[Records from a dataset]
+++++

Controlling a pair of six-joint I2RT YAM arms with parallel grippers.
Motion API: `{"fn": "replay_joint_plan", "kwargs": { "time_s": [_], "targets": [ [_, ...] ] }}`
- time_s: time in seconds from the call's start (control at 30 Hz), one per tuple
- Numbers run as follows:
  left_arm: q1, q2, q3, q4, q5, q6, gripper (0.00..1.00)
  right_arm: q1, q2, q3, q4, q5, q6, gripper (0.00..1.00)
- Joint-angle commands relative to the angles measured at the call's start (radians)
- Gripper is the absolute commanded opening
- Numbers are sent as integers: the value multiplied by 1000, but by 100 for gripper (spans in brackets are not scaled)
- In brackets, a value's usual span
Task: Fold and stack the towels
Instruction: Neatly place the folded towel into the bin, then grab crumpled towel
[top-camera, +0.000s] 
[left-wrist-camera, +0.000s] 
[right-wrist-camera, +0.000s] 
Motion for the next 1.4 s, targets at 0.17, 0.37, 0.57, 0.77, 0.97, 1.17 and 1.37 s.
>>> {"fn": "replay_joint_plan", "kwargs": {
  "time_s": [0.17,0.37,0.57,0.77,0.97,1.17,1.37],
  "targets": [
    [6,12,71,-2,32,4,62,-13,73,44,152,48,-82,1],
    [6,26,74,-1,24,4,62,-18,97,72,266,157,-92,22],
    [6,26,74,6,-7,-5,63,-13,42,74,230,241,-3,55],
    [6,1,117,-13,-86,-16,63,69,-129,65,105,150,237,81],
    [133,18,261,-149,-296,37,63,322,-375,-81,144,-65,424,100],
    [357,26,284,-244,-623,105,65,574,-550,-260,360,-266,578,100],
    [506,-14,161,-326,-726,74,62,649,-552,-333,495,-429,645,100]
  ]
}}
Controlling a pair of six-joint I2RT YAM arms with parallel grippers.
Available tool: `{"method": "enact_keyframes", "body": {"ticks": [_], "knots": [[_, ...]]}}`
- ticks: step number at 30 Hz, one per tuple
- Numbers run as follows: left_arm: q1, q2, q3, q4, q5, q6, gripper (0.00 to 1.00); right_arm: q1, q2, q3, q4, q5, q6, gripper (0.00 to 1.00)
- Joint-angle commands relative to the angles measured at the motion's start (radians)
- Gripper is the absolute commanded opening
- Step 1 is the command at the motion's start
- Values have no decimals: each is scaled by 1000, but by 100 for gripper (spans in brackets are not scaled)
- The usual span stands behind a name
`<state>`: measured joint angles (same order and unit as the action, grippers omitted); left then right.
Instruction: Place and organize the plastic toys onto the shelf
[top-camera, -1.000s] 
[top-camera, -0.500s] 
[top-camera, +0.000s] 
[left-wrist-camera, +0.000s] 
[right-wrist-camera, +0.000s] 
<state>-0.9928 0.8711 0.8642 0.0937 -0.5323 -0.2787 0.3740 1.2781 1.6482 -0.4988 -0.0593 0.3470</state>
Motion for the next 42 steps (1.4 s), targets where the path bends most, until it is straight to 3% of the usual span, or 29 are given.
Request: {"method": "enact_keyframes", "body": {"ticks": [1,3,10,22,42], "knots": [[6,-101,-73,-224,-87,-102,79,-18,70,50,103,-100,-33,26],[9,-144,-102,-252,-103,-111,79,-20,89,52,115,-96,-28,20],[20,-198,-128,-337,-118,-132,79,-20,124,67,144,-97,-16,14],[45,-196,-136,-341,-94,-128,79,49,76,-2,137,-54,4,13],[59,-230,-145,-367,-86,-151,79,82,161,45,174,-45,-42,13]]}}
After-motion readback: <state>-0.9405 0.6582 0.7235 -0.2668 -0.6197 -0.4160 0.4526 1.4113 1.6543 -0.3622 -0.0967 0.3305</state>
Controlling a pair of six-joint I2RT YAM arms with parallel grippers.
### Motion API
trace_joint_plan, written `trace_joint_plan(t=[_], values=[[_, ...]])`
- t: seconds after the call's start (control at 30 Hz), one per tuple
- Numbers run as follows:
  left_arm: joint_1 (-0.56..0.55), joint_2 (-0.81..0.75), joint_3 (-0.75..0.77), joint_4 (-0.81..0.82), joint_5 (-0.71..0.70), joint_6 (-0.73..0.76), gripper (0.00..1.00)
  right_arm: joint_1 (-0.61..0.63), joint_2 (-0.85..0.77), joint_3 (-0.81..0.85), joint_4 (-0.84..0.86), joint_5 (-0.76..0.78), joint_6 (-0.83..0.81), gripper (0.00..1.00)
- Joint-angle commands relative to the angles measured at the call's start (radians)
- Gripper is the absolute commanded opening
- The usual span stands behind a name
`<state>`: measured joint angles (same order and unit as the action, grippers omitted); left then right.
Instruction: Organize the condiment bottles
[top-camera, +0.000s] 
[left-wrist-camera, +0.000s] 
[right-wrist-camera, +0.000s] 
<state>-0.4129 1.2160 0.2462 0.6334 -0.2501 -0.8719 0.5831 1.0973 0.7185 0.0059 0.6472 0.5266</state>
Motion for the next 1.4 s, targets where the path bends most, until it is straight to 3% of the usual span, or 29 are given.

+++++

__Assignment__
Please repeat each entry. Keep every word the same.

__Solution__
Controlling a pair of six-joint I2RT YAM arms with parallel grippers.
Motion API: `{"fn": "replay_joint_plan", "kwargs": { "time_s": [_], "targets": [ [_, ...] ] }}`
- time_s: time in seconds from the call's start (control at 30 Hz), one per tuple
- Numbers run as follows:
  left_arm: q1, q2, q3, q4, q5, q6, gripper (0.00..1.00)
  right_arm: q1, q2, q3, q4, q5, q6, gripper (0.00..1.00)
- Joint-angle commands relative to the angles measured at the call's start (radians)
- Gripper is the absolute commanded opening
- Numbers are sent as integers: the value multiplied by 1000, but by 100 for gripper (spans in brackets are not scaled)
- In brackets, a value's usual span
Task: Fold and stack the towels
Instruction: Neatly place the folded towel into the bin, then grab crumpled towel
[top-camera, +0.000s] 
[left-wrist-camera, +0.000s] 
[right-wrist-camera, +0.000s] 
Motion for the next 1.4 s, targets at 0.17, 0.37, 0.57, 0.77, 0.97, 1.17 and 1.37 s.
>>> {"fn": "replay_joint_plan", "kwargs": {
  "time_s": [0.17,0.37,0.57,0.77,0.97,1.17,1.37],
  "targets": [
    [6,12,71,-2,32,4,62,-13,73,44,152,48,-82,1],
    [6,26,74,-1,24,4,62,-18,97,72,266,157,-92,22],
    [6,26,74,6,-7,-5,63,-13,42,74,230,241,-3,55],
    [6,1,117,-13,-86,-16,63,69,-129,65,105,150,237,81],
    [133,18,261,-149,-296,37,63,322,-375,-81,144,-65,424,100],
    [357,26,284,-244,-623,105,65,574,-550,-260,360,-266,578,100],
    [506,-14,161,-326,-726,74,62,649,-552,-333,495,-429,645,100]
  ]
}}
Controlling a pair of six-joint I2RT YAM arms with parallel grippers.
Available tool: `{"method": "enact_keyframes", "body": {"ticks": [_], "knots": [[_, ...]]}}`
- ticks: step number at 30 Hz, one per tuple
- Numbers run as follows: left_arm: q1, q2, q3, q4, q5, q6, gripper (0.00 to 1.00); right_arm: q1, q2, q3, q4, q5, q6, gripper (0.00 to 1.00)
- Joint-angle commands relative to the angles measured at the motion's start (radians)
- Gripper is the absolute commanded opening
- Step 1 is the command at the motion's start
- Values have no decimals: each is scaled by 1000, but by 100 for gripper (spans in brackets are not scaled)
- The usual span stands behind a name
`<state>`: measured joint angles (same order and unit as the action, grippers omitted); left then right.
Instruction: Place and organize the plastic toys onto the shelf
[top-camera, -1.000s] 
[top-camera, -0.500s] 
[top-camera, +0.000s] 
[left-wrist-camera, +0.000s] 
[right-wrist-camera, +0.000s] 
<state>-0.9928 0.8711 0.8642 0.0937 -0.5323 -0.2787 0.3740 1.2781 1.6482 -0.4988 -0.0593 0.3470</state>
Motion for the next 42 steps (1.4 s), targets where the path bends most, until it is straight to 3% of the usual span, or 29 are given.
Request: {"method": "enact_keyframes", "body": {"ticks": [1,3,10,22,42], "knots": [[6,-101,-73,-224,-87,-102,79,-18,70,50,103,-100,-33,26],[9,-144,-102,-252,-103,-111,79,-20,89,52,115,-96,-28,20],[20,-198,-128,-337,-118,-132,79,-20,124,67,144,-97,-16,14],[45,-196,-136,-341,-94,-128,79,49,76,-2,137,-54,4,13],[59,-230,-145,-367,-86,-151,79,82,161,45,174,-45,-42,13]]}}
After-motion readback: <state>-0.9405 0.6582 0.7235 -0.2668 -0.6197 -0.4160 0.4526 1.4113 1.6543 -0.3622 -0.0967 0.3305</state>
Controlling a pair of six-joint I2RT YAM arms with parallel grippers.
### Motion API
trace_joint_plan, written `trace_joint_plan(t=[_], values=[[_, ...]])`
- t: seconds after the call's start (control at 30 Hz), one per tuple
- Numbers run as follows:
  left_arm: joint_1 (-0.56..0.55), joint_2 (-0.81..0.75), joint_3 (-0.75..0.77), joint_4 (-0.81..0.82), joint_5 (-0.71..0.70), joint_6 (-0.73..0.76), gripper (0.00..1.00)
  right_arm: joint_1 (-0.61..0.63), joint_2 (-0.85..0.77), joint_3 (-0.81..0.85), joint_4 (-0.84..0.86), joint_5 (-0.76..0.78), joint_6 (-0.83..0.81), gripper (0.00..1.00)
- Joint-angle commands relative to the angles measured at the call's start (radians)
- Gripper is the absolute commanded opening
- The usual span stands behind a name
`<state>`: measured joint angles (same order and unit as the action, grippers omitted); left then right.
Instruction: Organize the condiment bottles
[top-camera, +0.000s] 
[left-wrist-camera, +0.000s] 
[right-wrist-camera, +0.000s] 
<state>-0.4129 1.2160 0.2462 0.6334 -0.2501 -0.8719 0.5831 1.0973 0.7185 0.0059 0.6472 0.5266</state>
Motion for the next 1.4 s, targets where the path bends most, until it is straight to 3% of the usual span, or 29 are given.

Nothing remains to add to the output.